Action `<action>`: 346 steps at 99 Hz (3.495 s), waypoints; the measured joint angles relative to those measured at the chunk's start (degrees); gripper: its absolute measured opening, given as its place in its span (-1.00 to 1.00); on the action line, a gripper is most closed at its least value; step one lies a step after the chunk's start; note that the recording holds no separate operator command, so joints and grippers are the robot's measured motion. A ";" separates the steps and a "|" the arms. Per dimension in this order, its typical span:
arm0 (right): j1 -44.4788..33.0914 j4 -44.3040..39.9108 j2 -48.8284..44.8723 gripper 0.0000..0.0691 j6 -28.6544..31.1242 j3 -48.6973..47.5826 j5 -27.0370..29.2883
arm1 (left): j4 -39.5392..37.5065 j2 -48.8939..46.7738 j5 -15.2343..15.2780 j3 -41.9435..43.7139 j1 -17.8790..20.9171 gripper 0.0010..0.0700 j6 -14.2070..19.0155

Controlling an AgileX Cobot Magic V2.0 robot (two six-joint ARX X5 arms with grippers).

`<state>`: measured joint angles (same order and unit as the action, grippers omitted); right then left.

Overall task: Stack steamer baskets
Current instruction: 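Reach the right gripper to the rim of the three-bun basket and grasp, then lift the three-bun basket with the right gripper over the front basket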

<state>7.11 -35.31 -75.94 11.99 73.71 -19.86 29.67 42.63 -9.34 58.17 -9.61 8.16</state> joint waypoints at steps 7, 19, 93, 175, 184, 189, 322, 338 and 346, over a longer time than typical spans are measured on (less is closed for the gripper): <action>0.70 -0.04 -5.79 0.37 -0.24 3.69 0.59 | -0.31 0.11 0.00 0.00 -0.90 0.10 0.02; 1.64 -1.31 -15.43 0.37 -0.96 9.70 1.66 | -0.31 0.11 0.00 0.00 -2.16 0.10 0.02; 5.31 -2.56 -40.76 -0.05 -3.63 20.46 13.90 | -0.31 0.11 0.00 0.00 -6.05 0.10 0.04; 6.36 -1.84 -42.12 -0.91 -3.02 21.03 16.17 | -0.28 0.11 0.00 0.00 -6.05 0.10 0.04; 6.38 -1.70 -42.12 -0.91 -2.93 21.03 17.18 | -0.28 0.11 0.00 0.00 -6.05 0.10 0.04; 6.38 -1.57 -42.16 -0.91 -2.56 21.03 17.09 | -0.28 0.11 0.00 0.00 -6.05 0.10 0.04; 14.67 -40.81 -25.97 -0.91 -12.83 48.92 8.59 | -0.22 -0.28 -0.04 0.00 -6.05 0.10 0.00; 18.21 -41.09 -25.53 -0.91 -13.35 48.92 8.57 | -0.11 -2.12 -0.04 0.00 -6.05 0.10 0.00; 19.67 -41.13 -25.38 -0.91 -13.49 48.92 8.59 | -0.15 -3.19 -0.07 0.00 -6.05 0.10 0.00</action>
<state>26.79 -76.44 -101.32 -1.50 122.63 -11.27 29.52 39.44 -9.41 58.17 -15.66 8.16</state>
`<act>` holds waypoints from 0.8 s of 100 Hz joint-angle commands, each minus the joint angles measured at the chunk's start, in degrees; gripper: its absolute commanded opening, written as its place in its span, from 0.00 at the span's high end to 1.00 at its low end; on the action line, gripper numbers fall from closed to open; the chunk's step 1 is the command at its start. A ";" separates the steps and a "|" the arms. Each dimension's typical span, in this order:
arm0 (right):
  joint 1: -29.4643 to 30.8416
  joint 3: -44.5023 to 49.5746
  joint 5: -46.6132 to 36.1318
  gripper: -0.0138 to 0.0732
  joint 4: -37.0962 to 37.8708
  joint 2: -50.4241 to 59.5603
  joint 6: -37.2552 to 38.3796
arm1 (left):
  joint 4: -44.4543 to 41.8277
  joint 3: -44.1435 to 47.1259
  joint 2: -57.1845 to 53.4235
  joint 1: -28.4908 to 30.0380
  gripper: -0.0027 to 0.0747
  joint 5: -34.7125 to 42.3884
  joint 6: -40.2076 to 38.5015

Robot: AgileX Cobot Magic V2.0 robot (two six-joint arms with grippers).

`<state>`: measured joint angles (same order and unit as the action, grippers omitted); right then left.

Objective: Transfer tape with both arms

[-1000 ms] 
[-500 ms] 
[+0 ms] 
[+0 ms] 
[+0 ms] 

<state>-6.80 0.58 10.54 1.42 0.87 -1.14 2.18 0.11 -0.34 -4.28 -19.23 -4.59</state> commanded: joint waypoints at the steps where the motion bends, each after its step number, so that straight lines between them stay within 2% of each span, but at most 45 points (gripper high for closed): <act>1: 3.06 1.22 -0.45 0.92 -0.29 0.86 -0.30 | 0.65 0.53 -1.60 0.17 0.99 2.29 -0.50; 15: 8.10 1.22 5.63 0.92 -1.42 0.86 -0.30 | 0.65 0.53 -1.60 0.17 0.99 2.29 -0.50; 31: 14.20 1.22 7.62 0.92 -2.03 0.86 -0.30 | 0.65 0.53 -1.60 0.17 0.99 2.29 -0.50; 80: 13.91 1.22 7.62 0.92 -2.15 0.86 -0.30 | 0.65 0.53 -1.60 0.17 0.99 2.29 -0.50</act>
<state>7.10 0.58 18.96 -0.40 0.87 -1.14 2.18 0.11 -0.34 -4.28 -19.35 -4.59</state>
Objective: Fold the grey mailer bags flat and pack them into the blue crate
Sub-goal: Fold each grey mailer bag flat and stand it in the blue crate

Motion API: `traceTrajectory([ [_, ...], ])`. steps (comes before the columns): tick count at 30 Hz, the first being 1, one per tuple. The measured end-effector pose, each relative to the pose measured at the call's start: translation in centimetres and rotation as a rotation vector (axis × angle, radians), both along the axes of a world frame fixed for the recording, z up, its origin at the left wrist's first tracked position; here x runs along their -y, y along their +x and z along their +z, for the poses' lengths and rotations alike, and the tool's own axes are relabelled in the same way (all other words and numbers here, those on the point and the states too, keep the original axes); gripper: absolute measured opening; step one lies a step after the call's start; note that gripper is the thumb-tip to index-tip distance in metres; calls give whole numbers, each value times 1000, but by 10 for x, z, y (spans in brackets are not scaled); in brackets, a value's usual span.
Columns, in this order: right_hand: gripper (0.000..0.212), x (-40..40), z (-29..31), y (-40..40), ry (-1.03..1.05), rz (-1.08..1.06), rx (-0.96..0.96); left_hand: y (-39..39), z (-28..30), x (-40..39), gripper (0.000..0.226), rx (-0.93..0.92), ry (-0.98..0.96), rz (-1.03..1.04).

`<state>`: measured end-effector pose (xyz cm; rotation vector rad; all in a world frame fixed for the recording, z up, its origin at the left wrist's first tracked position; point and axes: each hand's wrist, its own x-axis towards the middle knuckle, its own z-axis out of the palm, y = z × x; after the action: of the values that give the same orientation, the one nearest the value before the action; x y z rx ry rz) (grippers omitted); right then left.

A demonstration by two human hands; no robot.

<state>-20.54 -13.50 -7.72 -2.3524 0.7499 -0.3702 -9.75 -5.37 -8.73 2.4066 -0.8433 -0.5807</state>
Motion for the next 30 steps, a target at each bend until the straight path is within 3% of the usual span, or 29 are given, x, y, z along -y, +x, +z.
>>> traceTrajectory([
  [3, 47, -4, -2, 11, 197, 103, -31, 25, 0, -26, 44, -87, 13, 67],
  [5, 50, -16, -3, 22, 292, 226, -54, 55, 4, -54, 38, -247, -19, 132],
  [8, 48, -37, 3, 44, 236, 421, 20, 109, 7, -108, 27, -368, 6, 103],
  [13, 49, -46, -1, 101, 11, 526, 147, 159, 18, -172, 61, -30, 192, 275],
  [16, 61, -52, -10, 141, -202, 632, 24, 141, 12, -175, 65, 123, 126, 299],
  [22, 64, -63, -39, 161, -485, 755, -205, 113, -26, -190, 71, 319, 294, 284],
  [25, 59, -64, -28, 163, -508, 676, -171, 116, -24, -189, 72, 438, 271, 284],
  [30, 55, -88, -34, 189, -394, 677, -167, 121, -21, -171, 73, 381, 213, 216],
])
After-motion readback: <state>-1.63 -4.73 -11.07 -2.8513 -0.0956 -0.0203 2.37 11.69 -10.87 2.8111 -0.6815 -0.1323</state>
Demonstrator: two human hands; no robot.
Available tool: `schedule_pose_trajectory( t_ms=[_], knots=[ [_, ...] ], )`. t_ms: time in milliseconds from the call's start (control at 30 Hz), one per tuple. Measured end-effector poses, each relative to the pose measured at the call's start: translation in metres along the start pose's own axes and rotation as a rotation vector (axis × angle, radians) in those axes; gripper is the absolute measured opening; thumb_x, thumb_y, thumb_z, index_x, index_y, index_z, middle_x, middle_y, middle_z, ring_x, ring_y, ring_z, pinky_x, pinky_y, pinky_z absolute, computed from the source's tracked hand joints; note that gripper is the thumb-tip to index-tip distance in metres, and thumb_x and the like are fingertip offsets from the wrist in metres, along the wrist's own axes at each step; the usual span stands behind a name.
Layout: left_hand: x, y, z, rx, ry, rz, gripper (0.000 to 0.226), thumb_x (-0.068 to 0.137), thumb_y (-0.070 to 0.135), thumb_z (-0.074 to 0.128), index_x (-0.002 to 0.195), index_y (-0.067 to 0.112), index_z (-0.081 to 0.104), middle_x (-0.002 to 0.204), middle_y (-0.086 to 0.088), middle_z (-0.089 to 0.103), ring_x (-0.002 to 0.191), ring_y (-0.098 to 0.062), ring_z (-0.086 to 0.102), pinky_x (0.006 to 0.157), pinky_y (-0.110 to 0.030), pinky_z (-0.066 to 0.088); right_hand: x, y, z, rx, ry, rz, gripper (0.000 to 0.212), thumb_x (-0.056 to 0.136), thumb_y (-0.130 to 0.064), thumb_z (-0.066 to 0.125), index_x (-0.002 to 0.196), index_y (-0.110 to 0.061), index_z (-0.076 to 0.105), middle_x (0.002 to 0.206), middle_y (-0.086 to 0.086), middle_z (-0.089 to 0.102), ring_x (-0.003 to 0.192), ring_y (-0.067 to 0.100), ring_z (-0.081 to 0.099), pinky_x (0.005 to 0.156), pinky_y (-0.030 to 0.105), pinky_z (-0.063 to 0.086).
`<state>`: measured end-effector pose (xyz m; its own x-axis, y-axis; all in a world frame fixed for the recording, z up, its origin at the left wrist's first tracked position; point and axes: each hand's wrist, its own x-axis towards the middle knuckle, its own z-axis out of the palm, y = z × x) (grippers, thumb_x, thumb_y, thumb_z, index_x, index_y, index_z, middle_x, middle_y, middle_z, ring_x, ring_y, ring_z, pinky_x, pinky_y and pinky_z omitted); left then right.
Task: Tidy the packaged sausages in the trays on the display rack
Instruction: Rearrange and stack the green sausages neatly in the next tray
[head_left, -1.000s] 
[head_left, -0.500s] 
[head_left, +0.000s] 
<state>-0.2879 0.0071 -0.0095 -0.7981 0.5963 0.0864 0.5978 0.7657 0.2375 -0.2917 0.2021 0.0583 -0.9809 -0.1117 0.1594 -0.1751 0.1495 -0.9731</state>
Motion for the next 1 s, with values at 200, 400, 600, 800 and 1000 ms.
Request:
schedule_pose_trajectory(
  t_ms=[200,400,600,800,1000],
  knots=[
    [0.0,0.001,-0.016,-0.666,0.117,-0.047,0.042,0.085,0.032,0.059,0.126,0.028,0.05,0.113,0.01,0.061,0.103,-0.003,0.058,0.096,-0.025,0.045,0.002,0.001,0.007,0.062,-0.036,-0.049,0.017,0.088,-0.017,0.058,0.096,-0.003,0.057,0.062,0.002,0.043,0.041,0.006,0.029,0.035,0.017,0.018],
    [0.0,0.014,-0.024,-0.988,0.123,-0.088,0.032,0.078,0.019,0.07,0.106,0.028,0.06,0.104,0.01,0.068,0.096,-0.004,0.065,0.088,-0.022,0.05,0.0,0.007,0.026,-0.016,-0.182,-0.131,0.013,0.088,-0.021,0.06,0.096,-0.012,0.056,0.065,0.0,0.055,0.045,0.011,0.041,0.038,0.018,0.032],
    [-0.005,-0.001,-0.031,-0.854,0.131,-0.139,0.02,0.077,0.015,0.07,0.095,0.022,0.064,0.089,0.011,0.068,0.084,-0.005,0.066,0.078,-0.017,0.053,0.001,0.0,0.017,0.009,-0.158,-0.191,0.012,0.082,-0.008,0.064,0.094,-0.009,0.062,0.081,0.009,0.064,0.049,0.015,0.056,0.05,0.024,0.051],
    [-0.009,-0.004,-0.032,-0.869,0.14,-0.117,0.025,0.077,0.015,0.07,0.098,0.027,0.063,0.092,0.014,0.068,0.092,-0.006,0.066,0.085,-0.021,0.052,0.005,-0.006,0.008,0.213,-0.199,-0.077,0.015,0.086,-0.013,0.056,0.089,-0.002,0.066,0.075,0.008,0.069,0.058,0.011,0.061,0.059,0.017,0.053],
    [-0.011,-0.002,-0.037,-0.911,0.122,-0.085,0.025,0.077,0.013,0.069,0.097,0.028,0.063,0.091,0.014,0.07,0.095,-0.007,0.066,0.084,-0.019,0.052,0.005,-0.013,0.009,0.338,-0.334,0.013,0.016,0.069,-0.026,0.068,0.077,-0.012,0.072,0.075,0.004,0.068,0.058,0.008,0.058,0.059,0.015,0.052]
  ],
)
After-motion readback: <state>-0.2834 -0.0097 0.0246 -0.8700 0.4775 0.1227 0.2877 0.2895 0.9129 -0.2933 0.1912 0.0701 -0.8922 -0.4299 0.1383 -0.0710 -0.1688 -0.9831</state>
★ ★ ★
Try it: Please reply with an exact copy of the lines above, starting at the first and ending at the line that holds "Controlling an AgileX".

Finished exercise:
Action `<action>`: 346 steps at 99 Hz (3.495 s), waypoints; the measured joint angles relative to those measured at the chunk's start (degrees); gripper: its absolute measured opening, given as its place in its span (-1.00 to 1.00); on the action line, a gripper is most closed at its least value; step one lies a step after the chunk's start; note that the recording holds no separate operator command, so joints and grippers are the robot's measured motion. A ";" separates the steps and a "|" the arms. Per dimension in this order, its typical span:
arm0 (right): j1 -44.4788..33.0914 j4 -44.3040..39.9108 j2 -48.8284..44.8723 gripper 0.0000..0.0691 j6 -28.6544..31.1242 j3 -48.6973..47.5826 j5 -27.0370..29.2883
arm1 (left): j4 -39.5392..37.5065 j2 -48.8939..46.7738 j5 -15.2343..15.2780 j3 -41.9435..43.7139 j1 -17.8790..20.9171 gripper 0.0010..0.0700 j6 -14.2070..19.0155

Controlling an AgileX Cobot Magic V2.0 robot (two six-joint ARX X5 arms with grippers).

This exercise is now complete.